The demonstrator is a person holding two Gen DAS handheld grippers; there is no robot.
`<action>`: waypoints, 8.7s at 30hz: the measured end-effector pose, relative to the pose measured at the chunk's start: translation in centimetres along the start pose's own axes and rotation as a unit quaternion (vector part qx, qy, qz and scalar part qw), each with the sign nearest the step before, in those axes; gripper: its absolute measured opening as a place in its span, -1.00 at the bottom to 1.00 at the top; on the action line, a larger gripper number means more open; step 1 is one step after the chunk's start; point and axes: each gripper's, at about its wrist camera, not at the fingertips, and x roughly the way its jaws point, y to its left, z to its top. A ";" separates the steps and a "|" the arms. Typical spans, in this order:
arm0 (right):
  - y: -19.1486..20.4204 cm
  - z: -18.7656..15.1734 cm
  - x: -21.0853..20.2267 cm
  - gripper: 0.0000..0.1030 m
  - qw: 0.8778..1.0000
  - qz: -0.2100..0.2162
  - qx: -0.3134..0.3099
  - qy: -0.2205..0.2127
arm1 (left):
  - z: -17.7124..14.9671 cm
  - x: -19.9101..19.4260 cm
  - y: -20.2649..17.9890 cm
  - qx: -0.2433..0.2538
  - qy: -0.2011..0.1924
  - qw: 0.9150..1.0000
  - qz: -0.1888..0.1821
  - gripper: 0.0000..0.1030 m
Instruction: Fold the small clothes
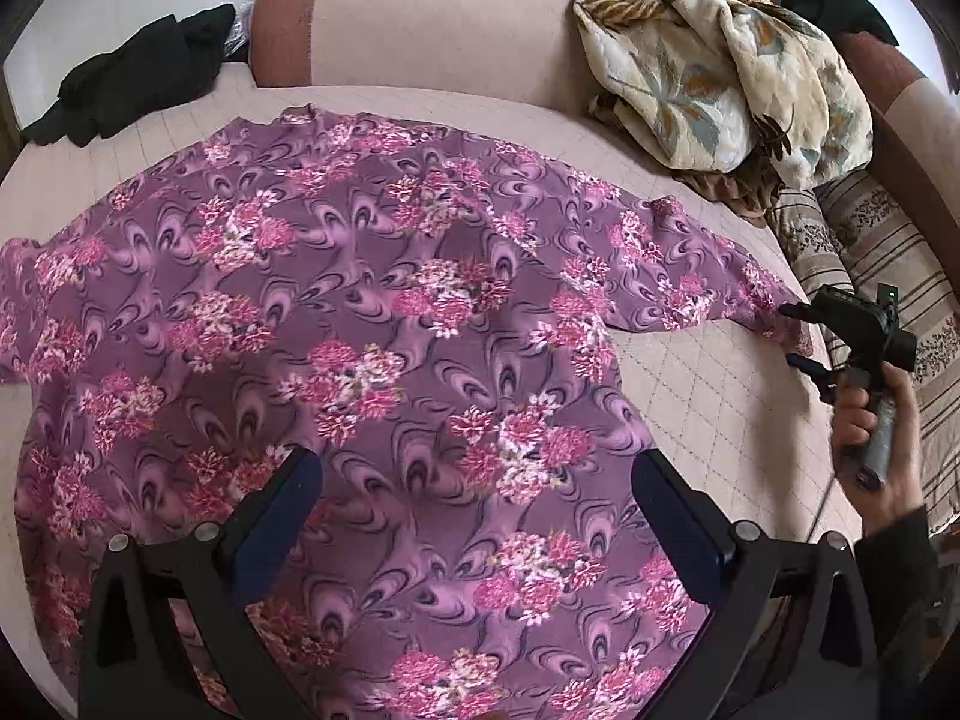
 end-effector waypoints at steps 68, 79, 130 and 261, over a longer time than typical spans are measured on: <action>15.1 -24.4 1.8 -0.22 0.929 0.184 -0.287 0.147 | -10.1 -6.7 16.5 -0.220 0.013 0.975 0.034 -0.77; 15.7 -23.4 1.6 0.05 0.925 0.209 -0.279 0.150 | -8.8 -9.4 18.8 -0.209 -0.036 0.975 0.069 0.43; 18.4 -24.7 -3.4 0.41 0.937 0.115 -0.322 0.071 | -13.5 -11.0 19.0 -0.146 -0.078 0.978 0.124 0.06; 12.4 -35.1 -11.1 0.30 0.889 0.117 -0.426 0.124 | -3.2 -9.0 29.9 -0.303 -0.064 0.948 -0.069 0.46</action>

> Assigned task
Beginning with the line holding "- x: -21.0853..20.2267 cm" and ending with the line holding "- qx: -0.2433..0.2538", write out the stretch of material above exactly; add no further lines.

> Output below
  - x: -21.0853..20.2267 cm
  - gripper: 0.0000..0.1030 m
  - qw: 0.8778..1.0000
  - qz: -0.2100..0.2162
  - qx: -0.3134..0.3099
  - qy: -0.2205..0.2127
arm1 (left):
  - z: -17.7124..14.9671 cm
  - x: -19.9101..19.4260 cm
  - y: -20.2649..17.9890 cm
  - qx: -0.2433..0.2538

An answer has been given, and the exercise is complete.